** RECORDED DATA **
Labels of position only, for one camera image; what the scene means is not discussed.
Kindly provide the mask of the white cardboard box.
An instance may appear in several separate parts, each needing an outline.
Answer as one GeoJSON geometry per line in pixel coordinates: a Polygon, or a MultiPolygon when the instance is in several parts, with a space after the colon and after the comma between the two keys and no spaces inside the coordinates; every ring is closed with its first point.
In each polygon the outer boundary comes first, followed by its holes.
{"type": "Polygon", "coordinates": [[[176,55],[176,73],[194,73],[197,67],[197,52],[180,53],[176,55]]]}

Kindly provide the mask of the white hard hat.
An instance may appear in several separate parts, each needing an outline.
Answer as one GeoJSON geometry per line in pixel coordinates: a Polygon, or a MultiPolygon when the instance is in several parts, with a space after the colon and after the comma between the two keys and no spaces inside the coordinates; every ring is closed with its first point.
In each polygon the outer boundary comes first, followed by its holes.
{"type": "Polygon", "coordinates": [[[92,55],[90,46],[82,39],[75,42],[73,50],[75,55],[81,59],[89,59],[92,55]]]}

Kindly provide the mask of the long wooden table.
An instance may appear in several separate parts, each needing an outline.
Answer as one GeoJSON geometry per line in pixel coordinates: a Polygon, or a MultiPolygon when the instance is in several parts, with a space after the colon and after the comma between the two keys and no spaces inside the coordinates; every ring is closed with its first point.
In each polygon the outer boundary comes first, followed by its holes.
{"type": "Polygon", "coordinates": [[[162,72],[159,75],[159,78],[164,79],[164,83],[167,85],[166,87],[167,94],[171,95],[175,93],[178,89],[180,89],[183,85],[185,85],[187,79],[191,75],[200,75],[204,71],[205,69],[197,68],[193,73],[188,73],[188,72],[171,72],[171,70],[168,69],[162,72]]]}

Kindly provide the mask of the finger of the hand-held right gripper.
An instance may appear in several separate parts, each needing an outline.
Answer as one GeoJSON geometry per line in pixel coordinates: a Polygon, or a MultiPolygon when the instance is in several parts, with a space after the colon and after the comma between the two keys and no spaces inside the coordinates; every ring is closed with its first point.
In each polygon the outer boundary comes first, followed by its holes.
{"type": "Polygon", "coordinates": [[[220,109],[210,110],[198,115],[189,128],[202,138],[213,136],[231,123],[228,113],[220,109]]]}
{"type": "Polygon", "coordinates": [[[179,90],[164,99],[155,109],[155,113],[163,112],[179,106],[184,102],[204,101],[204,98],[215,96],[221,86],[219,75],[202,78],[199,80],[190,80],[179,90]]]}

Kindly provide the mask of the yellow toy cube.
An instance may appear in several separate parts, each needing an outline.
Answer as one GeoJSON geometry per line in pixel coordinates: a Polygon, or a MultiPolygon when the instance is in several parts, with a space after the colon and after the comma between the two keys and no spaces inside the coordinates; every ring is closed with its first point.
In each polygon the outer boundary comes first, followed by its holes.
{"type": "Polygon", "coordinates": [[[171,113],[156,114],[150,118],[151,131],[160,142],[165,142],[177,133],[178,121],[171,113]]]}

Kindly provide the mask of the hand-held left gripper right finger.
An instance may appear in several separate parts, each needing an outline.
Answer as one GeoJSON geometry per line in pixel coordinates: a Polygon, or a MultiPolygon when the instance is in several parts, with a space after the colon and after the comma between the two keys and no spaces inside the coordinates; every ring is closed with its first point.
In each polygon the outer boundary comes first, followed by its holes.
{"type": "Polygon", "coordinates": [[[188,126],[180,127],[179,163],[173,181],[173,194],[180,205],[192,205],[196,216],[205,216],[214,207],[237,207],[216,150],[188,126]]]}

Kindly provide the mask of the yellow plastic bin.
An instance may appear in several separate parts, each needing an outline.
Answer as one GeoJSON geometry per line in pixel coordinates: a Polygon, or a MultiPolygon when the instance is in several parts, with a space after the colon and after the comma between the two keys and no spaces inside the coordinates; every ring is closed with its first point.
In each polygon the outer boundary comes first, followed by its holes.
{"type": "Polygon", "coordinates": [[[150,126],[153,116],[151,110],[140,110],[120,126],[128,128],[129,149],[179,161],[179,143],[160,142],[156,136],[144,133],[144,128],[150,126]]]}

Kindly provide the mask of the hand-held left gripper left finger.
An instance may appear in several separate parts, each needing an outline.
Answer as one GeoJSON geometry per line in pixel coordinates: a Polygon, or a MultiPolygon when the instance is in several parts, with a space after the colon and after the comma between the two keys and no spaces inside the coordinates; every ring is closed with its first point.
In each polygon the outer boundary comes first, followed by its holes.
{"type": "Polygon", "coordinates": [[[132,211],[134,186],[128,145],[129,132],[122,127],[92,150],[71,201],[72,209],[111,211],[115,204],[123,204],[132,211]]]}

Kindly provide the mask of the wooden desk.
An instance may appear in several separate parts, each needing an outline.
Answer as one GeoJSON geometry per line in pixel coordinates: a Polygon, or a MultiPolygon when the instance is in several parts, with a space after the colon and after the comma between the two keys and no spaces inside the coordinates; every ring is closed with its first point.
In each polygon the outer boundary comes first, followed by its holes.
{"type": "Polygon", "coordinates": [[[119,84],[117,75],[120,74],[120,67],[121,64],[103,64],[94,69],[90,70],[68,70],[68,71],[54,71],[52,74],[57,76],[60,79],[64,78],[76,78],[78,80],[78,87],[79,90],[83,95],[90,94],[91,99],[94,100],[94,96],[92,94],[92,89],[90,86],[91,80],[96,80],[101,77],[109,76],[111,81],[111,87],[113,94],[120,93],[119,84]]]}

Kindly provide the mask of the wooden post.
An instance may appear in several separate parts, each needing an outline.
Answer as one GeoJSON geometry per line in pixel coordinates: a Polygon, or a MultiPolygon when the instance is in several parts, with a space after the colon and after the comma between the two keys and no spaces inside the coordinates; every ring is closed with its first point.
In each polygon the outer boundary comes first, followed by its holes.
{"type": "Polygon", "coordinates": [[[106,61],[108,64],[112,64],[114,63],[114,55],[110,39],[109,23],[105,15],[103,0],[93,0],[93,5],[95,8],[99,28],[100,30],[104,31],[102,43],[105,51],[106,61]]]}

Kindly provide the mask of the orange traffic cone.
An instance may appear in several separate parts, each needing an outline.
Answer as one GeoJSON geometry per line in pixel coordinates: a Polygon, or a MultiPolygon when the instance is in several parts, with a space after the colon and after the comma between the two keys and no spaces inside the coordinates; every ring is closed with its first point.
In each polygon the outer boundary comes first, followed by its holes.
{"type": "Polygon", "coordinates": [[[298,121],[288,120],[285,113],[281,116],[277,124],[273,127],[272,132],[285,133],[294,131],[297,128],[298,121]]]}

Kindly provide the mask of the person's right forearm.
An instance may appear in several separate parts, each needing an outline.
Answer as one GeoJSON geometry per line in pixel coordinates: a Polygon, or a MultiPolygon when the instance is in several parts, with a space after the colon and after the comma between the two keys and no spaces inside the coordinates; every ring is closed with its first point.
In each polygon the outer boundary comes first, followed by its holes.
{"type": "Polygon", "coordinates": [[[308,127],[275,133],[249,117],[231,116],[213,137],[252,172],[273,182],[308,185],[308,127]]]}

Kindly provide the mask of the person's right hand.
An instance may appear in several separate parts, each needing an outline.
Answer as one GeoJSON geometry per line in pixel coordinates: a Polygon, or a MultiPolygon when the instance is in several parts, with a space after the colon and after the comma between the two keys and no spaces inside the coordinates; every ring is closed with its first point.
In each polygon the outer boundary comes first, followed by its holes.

** WORK INSTRUCTION **
Lines holding the word "held" in the entries above are the ones to pull out. Copy them all.

** YOUR RESPONSE **
Kindly provide the mask of the finger of the hand-held right gripper.
Kindly provide the mask of the hand-held left gripper right finger.
Kindly provide the mask of the hand-held left gripper left finger.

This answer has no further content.